OUR LEARNING RATINGS
We rate media on both age-appropriateness and learning potential based on developmental criteria from some of the nation's leading authorities. We make recommendations about which age each title is appropriate for. Then we evaluate the learning potential with these ratings: BEST, GOOD, FAIR for learning, or NOT FOR LEARNING.
BEST: Really engaging, exceptional learning approach.
GOOD: Pretty engaging, good learning approach, could use improvements.
FAIR: Somewhat engaging, OK learning approach, falls short on some counts.

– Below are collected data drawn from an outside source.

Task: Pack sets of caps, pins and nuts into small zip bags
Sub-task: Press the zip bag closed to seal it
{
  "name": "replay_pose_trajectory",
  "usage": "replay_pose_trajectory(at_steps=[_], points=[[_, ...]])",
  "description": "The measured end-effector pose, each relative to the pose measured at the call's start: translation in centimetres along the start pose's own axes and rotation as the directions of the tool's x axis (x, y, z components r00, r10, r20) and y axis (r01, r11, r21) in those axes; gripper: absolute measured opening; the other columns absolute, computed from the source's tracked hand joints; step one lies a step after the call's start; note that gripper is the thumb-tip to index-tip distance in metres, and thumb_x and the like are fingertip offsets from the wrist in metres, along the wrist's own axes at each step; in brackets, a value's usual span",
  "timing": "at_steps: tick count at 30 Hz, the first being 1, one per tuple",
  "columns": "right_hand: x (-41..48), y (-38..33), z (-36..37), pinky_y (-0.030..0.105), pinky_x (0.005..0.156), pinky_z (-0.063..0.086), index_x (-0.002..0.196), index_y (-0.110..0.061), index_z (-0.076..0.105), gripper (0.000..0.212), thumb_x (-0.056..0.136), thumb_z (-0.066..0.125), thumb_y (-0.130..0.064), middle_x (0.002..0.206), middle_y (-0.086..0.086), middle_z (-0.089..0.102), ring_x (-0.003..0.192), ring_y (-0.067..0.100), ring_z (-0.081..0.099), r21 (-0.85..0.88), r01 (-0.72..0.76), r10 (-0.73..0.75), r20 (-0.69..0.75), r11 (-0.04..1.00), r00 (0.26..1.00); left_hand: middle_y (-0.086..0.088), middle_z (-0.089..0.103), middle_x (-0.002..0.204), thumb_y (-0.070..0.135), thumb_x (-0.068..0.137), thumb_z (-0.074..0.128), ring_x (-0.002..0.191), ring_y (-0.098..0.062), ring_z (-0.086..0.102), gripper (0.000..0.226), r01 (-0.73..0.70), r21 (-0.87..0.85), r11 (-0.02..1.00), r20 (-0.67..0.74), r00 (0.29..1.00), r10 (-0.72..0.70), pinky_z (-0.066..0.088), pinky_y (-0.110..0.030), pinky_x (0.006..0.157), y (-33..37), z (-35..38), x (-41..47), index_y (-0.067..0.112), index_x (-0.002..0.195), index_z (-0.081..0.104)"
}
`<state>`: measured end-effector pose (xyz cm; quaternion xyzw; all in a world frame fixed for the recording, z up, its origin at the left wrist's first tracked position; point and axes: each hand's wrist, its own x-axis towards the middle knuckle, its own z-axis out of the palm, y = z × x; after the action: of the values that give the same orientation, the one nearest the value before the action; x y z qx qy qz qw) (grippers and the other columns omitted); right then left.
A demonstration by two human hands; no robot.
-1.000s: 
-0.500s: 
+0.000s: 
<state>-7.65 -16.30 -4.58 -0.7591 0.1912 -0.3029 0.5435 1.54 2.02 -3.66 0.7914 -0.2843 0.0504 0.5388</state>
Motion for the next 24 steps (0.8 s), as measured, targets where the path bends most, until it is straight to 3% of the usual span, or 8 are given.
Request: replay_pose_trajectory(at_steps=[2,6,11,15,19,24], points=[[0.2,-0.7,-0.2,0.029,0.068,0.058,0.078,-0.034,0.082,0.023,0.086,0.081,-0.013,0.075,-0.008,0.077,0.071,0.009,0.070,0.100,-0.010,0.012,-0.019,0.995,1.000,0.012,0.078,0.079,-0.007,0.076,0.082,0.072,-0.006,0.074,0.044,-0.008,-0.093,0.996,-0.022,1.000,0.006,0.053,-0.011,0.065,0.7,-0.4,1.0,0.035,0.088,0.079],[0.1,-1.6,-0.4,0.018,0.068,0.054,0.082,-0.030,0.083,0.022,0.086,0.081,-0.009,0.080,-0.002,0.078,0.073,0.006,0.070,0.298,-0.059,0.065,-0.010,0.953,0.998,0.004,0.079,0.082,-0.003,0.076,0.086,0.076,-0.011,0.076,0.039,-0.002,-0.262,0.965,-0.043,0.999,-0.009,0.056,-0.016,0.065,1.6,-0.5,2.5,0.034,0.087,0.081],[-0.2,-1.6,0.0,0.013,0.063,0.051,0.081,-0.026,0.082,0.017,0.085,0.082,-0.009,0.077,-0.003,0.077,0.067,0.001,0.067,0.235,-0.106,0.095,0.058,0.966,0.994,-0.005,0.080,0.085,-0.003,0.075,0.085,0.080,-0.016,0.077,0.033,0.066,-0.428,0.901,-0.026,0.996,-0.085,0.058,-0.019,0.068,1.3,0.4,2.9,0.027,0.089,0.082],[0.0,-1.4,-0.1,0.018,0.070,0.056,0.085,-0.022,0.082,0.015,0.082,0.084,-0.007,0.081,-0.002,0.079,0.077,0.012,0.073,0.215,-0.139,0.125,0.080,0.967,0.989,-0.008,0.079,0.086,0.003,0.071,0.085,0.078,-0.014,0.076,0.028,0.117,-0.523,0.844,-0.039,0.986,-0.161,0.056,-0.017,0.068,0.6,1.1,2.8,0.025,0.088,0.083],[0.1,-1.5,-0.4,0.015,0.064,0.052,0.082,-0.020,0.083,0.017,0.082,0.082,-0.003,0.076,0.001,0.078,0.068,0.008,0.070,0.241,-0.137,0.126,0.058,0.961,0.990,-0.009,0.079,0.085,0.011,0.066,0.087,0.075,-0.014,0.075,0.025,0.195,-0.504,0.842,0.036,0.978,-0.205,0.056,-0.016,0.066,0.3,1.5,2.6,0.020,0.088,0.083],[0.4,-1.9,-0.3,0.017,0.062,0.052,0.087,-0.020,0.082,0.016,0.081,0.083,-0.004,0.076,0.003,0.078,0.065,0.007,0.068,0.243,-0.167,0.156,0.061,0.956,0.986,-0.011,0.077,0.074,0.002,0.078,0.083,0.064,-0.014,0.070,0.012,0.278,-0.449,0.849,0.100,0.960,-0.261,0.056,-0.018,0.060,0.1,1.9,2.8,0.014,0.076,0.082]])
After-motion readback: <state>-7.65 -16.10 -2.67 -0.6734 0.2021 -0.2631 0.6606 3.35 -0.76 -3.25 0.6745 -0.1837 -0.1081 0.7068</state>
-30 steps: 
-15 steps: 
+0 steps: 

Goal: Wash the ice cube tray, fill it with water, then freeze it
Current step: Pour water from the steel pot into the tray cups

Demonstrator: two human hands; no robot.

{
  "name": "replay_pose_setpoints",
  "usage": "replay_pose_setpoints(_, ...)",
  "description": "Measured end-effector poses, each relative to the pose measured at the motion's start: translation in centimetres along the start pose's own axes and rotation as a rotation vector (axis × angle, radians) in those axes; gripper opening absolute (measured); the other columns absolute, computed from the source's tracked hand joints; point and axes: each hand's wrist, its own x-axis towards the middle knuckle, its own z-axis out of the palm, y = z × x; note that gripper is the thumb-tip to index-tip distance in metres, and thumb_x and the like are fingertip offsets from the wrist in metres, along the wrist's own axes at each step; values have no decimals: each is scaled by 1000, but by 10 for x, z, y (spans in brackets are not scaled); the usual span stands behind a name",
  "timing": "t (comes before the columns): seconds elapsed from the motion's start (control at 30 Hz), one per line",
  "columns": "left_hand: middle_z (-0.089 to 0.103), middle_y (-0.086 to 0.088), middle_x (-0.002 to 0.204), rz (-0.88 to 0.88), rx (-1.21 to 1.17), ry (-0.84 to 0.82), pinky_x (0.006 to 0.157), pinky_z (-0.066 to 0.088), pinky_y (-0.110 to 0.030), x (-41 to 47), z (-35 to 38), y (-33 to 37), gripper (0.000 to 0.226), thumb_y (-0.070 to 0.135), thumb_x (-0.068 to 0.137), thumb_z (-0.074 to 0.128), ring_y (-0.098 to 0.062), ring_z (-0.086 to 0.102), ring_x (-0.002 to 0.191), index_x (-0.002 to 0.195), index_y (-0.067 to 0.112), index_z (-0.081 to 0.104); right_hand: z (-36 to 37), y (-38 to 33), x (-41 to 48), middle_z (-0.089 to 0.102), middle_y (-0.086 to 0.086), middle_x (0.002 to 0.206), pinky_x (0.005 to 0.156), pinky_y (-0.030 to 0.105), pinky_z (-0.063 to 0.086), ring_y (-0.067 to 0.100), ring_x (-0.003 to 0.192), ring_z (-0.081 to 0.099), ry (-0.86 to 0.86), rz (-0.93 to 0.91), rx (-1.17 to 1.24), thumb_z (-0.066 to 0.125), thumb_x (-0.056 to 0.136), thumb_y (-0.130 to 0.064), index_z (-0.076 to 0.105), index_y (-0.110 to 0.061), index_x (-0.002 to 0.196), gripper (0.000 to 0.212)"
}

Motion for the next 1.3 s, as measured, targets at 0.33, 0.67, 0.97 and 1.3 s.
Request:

NOT FOR LEARNING: Not recommended for learning.
Who Runs Camp Virtual?
Common Sense Media is the leading independent nonprofit organization dedicated to improving the lives of kids and families by providing the information, education, and independent voice they need to thrive in a world of media and technology.
- Outdoor Exploration
- Indoor Activities
- Campfire Friends
When you were young, getting in touch with nature meant hikes in the woods and trips to the zoo. But today's digital environment lets your kids view nature in a whole new way. With these fantastic games and apps, they can get much closer to thousands of animals, have fun while being active, and even travel to the moon and stars.
Dora & Kai-Lan's Pet Shelter
Dora and Kai-Lan teach kids about the responsibilities and emotions that go along with caring for animals as they perform pet care tasks like brushing and feeding. If kids fail to care for their virtual pets, they've got to face sad-looking kitties and pooches.
LeapFrog Explorer Learning Game: Pet Pals 2: Best of Friends!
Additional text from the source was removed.